The structure. Once you’ve identified your core contribution there is a default recipe for writing a paper about it. The upper level structure is by default Intro, Related Work, Model, Experiments, Conclusions. When I write my intro I find that it helps to put down a coherent top-level narrative in latex comments and then fill in the text below. I like to organize each of my paragraphs around a single concrete point stated on the first sentence that is then supported in the rest of the paragraph. This structure makes it easy for a reader to skim the paper. A good flow of ideas is then along the lines of 1) X (+define X if not obvious) is an important problem 2) The core challenges are this and that. 2) Previous work on X has addressed these with Y, but the problems with this are Z. 3) In this work we do W (?). 4) This has the following appealing properties and our experiments show this and that. You can play with this structure a bit but these core points should be clearly made. Note again that the paper is surgically organized around your exact contribution. For example, when you list the challenges you want to list exactly the things that you address later; you don’t go meandering about unrelated things to what you have done (you can speculate a bit more later in conclusion). It is important to keep a sensible structure throughout your paper, not just in the intro. For example, when you explain the model each section should: 1) explain clearly what is being done in the section, 2) explain what the core challenges are 3) explain what a baseline approach is or what others have done before 4) motivate and explain what you do 5) describe it.
结构。一旦你确定了你的核心贡献,就有了一个写论文的默认配方。上层结构默认的是引言/介绍、相关工作、模型、实验、结论。当我写我的引言时,我发现可以以相关评论的形式写下一些条理分明的顶层叙述,然后再填写下面的文本,这会很有帮助。我喜欢围绕单个明确的点来组织我的段落,并且这个观点在第一段就会给出,并用该段的剩下部分来支撑这个观点。这样的结构可以让读者轻松地快速略览。然后我们需要一个好的思维流程,可以按以下线索进行:1)X(如果不明显,还要加上对 X 的定义)是一个重要的问题;2)核心的挑战是什么,2)X 上之前的成果已经用 Y 解决的问题,而这一次的问题是 Z;3)在这项工作中,我们做了 W(?);4)这有以下有吸引力的特性,我们的实现表明了什么。你可以稍微调整这个结构,但这些核心的点需要得到明确。再重申一下:论文需要围绕你的确切贡献精准地进行组织。比如说,当你罗列挑战的时候,你需要确切列出那些你将在后面解决的问题,而不要牵扯到你做的与之无关的事情上(你可以在后面的结论中多做一点推测)。不只是在引言中,保持论文整体的合理结构也是很重要的。比如说,当你解释你的模型时,每一节应该:1)解释清楚在这一节做了什么,2)解释核心挑战,3)解释基本方法或之前其他人做了哪些工作,4)解释你的动机和你所做的工作,5)描述它。

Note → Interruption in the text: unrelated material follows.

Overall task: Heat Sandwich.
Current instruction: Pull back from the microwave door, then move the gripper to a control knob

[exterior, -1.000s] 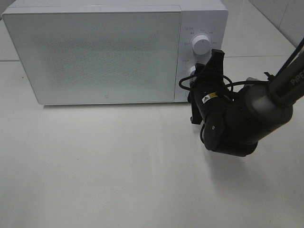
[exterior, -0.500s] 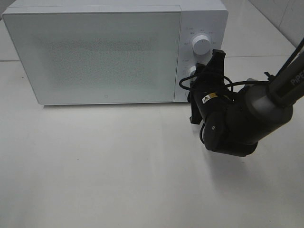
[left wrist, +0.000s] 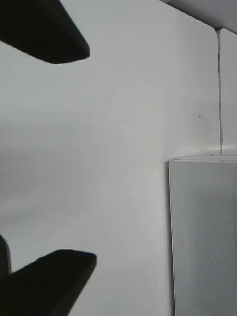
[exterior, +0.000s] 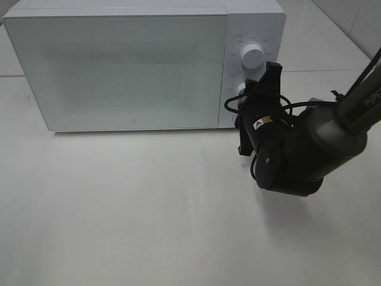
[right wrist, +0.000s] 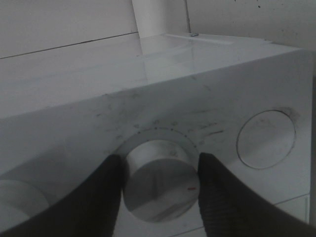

Break the structure. You should also feel free (and you’re encouraged to!) play with these formulas to some extent and add some spice to your papers. For example, see this amusing paper from Razavian et al. in 2014 that structures the introduction as a dialog between a student and the professor. It’s clever and I like it. As another example, a lot of papers from Alyosha Efros have a playful tone and make great case studies in writing fun papers. As only one of many examples, see this paper he wrote with Antonio Torralba: Unbiased look at dataset bias. Another possibility I’ve seen work well is to include an FAQ section, possibly in the appendix.
打破结构。你也应该灵活应对这些格式,扩展你的论文,为之增加一点香料。比如说 Razavian et al. 的这篇论文(CNN Features off-the-shelf: an Astounding Baseline for Recognition)惊人地将引言做成了一位学生和教授的对话形式。这做得很聪明,我很喜欢。另一个例子,Alyosha Efros 的很多论文都带着一种俏皮的语气,为有趣论文的书写给出了绝佳的案例。比如说他与 Antonio Torralba 合著的这篇论文《Unbiased look at dataset bias》。另一种我见过的效果不错论文是问答式的章节,可能用在附录中。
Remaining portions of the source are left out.